There are two principal ways of expressing the least-squares regression line: the standardized regression equation and the raw-score regression equation.

7.3.1.1 Standardized Regression Equation

The standardized regression equation describes the relationship between the standardized values of \(x\) and the standardized values of \(y\). The standardized values of the variables are the \(z\)-scores of the variables: thus, the standardized regression equation is also called the \(z\)-score form of the regression equation. The standardized regression equation indicates that the estimated \(z\)-score of the \(y\) variable is equal to the product of \(r\) and the \(z\)-score of the \(y\) variable:

\[\hat{z_y}=rz_x\]

Figure 7.17 is a scatterplot of the \(z\)-scores for the \(x\) and \(y\) variables in the example introduced above. The blue line is the least-squares regression line in standardized (\(z\)-score) form. Please note that when \(z_x=0\), then \(rz_x=\hat{z_y}=0\), so the line – as do all lines made by standardized regression equations – passes through the origin \((0,~0)\).

Scatterplot of $z_x$ and $z_y$

Figure 7.17: Scatterplot of \(z_x\) and \(z_y\)

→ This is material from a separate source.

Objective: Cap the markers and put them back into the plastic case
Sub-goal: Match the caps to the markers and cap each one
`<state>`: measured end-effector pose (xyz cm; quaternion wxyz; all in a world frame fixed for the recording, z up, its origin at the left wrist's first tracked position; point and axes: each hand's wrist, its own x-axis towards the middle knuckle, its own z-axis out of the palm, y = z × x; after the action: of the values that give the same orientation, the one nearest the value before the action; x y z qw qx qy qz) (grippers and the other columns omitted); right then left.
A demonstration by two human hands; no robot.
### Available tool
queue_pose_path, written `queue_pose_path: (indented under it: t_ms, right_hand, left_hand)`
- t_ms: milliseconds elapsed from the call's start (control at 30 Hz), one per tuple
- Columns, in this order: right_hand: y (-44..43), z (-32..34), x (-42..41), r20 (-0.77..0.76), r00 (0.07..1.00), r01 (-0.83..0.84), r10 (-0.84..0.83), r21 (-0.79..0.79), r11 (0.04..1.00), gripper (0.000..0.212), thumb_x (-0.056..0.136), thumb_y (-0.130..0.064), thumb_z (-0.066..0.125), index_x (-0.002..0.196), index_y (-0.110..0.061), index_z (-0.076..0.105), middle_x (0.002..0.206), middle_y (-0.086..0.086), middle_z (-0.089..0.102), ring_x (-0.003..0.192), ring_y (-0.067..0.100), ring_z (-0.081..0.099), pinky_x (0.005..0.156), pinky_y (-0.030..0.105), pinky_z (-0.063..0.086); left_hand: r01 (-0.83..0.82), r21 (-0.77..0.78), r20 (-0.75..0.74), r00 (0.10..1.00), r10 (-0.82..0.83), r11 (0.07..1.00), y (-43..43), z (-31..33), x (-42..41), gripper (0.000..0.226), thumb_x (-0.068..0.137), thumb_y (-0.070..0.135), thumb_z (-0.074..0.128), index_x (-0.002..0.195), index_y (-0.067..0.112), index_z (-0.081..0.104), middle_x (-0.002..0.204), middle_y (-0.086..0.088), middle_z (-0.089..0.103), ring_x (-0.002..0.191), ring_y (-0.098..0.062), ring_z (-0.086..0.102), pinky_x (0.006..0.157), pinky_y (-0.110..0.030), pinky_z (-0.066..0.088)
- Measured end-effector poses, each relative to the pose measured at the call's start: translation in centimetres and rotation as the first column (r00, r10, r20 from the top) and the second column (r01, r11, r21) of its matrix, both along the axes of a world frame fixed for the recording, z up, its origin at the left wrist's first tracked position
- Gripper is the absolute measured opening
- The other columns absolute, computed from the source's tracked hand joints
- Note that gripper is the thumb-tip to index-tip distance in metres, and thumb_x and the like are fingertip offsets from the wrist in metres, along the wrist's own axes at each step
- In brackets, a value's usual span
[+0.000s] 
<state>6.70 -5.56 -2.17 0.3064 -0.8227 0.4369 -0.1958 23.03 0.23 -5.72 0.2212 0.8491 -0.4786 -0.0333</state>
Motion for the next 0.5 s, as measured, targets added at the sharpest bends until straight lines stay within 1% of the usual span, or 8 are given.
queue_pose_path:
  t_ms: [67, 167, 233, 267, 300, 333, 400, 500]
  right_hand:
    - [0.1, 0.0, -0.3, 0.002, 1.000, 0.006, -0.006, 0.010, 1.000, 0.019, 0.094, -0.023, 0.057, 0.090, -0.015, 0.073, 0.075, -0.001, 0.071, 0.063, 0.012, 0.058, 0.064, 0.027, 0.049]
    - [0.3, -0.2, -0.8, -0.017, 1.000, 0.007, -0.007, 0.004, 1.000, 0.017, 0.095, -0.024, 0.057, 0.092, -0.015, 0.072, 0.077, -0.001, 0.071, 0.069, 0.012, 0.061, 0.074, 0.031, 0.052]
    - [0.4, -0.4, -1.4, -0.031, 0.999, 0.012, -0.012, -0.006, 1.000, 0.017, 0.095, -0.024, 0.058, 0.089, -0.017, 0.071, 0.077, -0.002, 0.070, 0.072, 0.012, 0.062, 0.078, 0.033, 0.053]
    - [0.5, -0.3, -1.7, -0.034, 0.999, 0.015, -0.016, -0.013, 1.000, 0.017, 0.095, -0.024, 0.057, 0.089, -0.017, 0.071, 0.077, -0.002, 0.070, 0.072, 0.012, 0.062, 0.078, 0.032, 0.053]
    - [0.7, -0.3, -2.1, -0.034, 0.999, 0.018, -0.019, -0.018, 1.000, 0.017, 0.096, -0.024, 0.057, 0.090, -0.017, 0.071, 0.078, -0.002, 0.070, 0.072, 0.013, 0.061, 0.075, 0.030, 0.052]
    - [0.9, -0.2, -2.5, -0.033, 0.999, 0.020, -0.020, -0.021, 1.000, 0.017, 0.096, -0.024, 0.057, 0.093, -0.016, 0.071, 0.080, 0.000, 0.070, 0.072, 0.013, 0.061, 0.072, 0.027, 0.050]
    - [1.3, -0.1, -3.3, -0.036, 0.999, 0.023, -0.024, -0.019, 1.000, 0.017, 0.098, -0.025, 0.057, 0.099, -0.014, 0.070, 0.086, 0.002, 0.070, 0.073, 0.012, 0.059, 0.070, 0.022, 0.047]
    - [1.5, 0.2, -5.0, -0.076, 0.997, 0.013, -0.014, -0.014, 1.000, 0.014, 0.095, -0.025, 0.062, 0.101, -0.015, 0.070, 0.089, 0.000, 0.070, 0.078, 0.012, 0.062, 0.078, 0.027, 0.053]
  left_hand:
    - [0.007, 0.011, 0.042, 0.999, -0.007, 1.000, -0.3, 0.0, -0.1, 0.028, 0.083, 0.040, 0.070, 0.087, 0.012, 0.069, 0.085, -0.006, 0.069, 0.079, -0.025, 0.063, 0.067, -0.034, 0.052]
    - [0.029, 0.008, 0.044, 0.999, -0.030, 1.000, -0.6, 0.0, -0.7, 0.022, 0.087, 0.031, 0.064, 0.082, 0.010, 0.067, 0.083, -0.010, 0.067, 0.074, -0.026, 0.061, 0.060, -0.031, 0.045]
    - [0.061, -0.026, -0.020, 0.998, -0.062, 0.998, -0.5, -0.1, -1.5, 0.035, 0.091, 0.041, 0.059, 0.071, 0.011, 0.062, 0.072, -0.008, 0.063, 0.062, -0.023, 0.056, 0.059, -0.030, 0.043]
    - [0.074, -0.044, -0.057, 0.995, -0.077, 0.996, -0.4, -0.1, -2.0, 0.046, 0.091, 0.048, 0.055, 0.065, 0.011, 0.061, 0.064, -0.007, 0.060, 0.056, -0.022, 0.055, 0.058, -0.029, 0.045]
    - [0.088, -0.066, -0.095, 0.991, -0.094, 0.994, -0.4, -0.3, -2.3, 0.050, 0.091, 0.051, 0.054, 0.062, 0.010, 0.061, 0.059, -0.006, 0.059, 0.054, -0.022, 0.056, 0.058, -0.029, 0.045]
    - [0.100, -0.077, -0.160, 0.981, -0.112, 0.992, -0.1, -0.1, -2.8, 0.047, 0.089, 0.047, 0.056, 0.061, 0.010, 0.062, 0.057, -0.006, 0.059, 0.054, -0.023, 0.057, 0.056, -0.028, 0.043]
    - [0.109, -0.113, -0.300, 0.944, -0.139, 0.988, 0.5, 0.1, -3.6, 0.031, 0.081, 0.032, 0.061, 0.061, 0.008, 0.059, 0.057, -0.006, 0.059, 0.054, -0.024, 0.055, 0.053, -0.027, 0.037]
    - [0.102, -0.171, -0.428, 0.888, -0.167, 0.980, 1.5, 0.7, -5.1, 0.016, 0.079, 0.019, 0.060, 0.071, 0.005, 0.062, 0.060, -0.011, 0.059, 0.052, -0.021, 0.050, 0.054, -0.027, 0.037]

7.3.1.2 Raw-score regression equation

Technically, the standardized regression equation would be all you would need to model the relationship between two variables – if you knew the mean and standard deviation of each variable and had the time to derive \(x\) and \(y\) values from \(z_x\) and \(z_y\) values. But, the combination of those statistics and the time and/or patience to convert back-and-forth from standardized scores are rarely available, especially when consuming reports on somebody else’s research. It is far more meaningful (and convenient) to put the standardized equation into a form where changes in the plain old raw \(x\) variable correspond to changes in the plain old raw \(y\) variable. That format is known as the raw-score form of the regression equation, and it’s almost always the kind of regression formula one would actually encounter in published work.

The form of the raw-score equation is:

\[\hat{y}=ax+b\] where \(a\) is the slope of the raw-score form of the least-squared regression line and \(b\) is the \(y\)-intercept of the line (that is, the value of the line when \(x=0\) and the line intersects with the \(y\)-axis).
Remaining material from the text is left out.